Required work. Count up the lines below containing the word "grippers", and give the result with no other words.

Input data.
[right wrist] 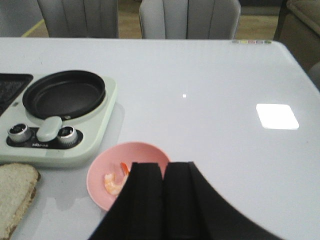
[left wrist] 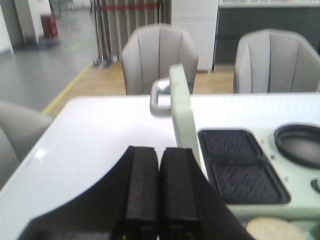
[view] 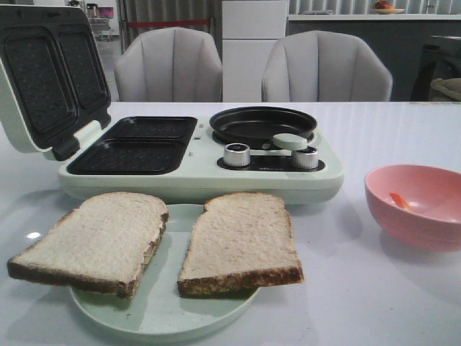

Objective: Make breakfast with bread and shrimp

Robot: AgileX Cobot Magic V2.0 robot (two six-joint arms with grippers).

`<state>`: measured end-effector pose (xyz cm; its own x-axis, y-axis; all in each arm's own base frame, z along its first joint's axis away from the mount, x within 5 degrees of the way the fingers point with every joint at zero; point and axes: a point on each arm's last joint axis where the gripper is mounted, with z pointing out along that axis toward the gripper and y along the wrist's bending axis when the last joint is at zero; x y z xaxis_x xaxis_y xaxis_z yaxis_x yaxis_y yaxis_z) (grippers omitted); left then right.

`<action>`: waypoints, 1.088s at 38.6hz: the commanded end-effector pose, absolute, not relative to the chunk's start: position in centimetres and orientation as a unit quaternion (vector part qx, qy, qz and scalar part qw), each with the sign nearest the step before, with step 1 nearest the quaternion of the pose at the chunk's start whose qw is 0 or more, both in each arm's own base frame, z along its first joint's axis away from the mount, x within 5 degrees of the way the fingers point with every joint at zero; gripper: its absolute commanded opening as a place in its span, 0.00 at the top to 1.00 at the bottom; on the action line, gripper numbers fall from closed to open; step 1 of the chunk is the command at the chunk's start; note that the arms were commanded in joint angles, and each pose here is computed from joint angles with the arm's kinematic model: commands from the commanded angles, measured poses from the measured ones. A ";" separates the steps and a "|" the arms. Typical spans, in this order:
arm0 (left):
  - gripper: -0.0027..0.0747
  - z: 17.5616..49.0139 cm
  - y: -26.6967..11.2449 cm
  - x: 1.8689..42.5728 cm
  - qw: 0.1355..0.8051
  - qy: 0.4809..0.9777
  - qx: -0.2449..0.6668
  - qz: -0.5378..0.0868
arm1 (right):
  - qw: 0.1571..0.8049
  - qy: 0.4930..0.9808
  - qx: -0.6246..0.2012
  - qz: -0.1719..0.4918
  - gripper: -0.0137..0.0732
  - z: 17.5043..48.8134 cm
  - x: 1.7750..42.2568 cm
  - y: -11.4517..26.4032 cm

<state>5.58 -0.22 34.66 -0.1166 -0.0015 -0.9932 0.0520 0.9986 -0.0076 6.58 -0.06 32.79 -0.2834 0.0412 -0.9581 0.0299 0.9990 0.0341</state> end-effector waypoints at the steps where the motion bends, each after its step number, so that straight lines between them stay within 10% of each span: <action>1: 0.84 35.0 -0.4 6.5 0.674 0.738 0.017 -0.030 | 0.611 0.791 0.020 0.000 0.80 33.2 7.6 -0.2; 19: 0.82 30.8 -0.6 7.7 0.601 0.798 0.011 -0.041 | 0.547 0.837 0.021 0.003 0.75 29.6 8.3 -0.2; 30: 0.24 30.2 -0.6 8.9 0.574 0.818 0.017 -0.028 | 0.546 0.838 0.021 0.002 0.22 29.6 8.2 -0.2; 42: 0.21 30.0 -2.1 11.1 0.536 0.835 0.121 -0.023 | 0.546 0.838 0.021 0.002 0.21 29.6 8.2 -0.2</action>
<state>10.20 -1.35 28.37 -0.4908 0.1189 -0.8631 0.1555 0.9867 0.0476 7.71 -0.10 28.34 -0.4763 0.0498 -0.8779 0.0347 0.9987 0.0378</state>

Response to the exercise. 2